Kagyur (tibétain : བཀའ་འགྱུར་, Wylie : bka' 'gyur, THL : kagyur ; chinois simplifié : 甘珠尔 ; chinois traditionnel : 甘珠爾 ; pinyin : ), autres transcriptions phonétiques : Kangyour, Kangyur, Kanjur, Kanjour, etc. peut être traduit en français par : Traduction des paroles du Bouddha[1]. Le Kangyour est la première partie des textes canoniques tibétains qui relatent des paroles du Bouddha Siddhartha Gautama regroupant environ 108[2] volumes des Sutras et des Tantras. Les Sutras sont les fondements des deux premiers niveaux de l'enseignement : le Hīnayāna et le Mahāyāna. Les Tantras sont la base du troisième niveau des enseignements : le Vajrayāna.

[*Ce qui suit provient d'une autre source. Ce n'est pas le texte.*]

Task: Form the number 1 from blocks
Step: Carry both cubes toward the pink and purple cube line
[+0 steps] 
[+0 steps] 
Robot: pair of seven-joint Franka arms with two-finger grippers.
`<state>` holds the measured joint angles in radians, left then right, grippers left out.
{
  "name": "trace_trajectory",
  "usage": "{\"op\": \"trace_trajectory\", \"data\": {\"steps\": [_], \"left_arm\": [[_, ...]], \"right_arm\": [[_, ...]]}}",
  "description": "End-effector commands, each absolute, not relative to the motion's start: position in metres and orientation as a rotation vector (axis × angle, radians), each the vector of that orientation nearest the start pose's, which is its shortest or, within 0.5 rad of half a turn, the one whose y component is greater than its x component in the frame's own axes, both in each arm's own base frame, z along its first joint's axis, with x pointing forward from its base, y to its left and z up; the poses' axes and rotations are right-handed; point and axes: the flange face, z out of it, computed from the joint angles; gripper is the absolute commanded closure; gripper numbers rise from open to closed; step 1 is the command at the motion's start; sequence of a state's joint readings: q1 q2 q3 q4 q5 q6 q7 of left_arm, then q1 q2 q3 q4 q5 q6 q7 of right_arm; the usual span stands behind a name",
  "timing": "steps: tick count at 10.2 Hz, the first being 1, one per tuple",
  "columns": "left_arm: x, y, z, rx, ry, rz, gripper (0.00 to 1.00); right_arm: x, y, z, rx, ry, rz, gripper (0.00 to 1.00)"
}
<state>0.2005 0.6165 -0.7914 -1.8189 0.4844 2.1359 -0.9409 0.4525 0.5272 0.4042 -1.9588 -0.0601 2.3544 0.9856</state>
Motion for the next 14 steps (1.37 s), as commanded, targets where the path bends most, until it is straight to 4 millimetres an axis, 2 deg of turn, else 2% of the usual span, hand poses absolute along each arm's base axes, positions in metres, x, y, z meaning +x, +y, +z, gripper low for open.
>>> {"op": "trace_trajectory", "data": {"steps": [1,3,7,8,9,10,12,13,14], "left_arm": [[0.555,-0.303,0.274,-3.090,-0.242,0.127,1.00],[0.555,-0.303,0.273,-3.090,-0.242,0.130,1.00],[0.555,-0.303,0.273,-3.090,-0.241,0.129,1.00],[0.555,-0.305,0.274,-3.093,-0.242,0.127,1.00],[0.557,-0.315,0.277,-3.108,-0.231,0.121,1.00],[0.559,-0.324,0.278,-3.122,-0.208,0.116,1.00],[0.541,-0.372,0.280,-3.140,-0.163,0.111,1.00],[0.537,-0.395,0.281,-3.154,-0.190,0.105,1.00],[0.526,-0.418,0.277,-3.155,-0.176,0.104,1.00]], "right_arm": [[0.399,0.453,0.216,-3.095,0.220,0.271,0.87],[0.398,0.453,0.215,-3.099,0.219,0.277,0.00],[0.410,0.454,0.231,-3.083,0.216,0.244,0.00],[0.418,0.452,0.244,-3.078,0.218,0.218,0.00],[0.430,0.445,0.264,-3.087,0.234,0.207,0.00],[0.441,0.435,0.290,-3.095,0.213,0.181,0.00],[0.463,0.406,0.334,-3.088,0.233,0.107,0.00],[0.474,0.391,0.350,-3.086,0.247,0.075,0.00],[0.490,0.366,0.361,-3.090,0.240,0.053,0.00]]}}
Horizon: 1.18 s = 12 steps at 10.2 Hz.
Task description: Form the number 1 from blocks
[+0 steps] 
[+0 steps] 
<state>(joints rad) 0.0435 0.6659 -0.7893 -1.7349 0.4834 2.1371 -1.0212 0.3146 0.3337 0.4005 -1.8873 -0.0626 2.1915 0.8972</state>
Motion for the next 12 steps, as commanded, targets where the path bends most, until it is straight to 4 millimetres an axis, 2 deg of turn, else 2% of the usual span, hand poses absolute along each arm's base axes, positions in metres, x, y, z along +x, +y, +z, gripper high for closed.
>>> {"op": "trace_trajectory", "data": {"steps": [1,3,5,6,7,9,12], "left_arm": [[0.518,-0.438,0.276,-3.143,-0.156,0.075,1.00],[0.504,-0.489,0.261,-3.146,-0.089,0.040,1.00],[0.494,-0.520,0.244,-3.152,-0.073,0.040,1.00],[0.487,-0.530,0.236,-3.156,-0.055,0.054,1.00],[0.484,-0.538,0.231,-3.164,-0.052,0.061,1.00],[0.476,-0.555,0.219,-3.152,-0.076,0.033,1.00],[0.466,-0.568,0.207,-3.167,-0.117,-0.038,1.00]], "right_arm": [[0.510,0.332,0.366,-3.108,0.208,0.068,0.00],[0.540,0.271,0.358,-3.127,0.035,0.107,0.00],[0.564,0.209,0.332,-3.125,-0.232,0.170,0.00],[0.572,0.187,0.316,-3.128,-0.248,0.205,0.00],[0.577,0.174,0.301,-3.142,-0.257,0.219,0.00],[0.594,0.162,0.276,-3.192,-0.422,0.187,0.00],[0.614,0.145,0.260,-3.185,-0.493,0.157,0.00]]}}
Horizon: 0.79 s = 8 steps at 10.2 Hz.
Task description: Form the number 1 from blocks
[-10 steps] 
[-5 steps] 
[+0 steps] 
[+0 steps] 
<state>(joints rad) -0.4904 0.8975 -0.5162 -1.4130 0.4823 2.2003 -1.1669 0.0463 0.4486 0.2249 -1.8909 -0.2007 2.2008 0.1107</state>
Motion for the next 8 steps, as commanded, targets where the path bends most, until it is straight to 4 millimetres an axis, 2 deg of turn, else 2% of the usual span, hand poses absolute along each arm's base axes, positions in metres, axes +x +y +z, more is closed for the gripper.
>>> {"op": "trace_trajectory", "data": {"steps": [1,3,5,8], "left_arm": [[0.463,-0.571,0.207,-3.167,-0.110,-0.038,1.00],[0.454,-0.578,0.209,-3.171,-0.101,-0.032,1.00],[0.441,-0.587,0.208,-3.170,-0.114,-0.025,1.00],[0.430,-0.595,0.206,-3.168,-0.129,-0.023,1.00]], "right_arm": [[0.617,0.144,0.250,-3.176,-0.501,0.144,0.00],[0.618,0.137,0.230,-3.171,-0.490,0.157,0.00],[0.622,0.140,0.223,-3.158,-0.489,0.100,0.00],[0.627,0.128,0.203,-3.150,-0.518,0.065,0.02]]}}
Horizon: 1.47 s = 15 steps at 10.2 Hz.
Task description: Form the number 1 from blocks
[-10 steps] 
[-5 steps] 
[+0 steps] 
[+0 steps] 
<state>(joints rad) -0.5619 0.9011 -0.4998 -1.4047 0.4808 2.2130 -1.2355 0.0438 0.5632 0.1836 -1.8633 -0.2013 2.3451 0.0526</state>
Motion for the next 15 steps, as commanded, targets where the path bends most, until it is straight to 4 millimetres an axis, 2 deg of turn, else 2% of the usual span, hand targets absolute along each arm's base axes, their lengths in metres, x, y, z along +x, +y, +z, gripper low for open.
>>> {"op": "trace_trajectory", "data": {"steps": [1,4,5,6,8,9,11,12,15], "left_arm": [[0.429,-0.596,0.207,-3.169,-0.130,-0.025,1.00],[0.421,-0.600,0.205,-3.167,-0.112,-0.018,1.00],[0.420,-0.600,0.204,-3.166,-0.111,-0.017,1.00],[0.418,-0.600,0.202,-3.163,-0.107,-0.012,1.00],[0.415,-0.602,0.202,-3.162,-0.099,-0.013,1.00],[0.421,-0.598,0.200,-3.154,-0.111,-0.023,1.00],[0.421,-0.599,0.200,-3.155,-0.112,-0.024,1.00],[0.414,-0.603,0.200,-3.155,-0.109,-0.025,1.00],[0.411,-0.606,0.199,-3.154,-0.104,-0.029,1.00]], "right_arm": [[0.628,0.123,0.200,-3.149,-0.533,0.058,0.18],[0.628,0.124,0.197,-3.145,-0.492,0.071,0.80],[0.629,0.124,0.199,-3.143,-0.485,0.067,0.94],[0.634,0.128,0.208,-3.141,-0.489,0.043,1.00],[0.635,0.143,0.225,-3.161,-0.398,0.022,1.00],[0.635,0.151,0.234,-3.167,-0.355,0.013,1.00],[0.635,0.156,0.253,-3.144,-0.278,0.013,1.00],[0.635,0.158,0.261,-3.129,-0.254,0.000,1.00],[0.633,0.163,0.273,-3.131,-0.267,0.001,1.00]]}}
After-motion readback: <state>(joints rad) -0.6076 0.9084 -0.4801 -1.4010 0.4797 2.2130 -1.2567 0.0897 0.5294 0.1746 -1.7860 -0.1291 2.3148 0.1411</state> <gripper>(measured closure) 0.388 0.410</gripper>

Dans sa totalité, le canon bouddhique tibétain comporte deux parties :
Le Kangyour et le Tengyour sont des compilations encyclopédiques de textes qui ont été pour la plupart composés en Inde et qui ont été traduits en tibétain principalement du sanskrit, mais aussi en partie du chinois et de langues d'Asie centrale.
Le Kangyour comprend les règles monastiques pour les moines et les moniales (Vinaya), des sutras hīnayānistes, des sutras de la prajnaparamita, des sutras mahāyānistes et des tantras. Les sutras mahāyānistes et les tantras forment la plus grande partie du Kangyour.
En plus du Kangyour, il y a tous les commentaires et traités des érudits de l'Inde, composés pour éclaircir les enseignements constituant le Tanjur, qui signifie « la traduction des commentaires ».
Au Kangyour et au Tanjur s'ajoutent tous les milliers de volumes, œuvres des érudits et accomplis tibétains (œuvres regroupées en soung boum)[3].[source insuffisante]
L'activité de traduction commença au Tibet déjà à l'époque de ce que l'on appelle la première propagation du bouddhisme (snga dar) au VIIe siècle. Il semble que les premières traductions aient été faites un peu au hasard et de façon irrégulière, mais l'administration tibétaine centrale en prit très tôt le contrôle. Le processus de traduction s'intensifia au IXe siècle, particulièrement sous le règne de Tri Ralpachen (Ral pa can). À cet effet un groupe de pandits indiens et de savants tibétains rationalisèrent la langue de traduction et composèrent un dictionnaire bilingue (la Mahāvyutpatti et son volume d'accompagnement le sGra sbyor bam po gnyis pa) qui définissait la terminologie à employer. La littérature alors connue fut traduite systématiquement et propagée par le biais de copies manuscrites. Les traductions antérieures furent révisées, retravaillées et standardisées, parfois aussi retraduites. Le niveau de standardisation de la terminologie, de la grammaire et de l'orthographe, mais aussi la volonté de créer des traductions aussi proches que possible de l'original ont transformé la langue tibétaine. Le tibétain des textes bouddhiques se distingue fortement du tibétain usuel. Le travail de traduction fut interrompu au milieu du IXe siècle car le roi Langdarma (Glang dar ma) persécuta le bouddhisme jusqu'à presque l'éradiquer. Après la mort du roi, le bouddhisme ne se rétablit pas facilement, principalement à cause des instabilités politiques qui secouèrent le pays.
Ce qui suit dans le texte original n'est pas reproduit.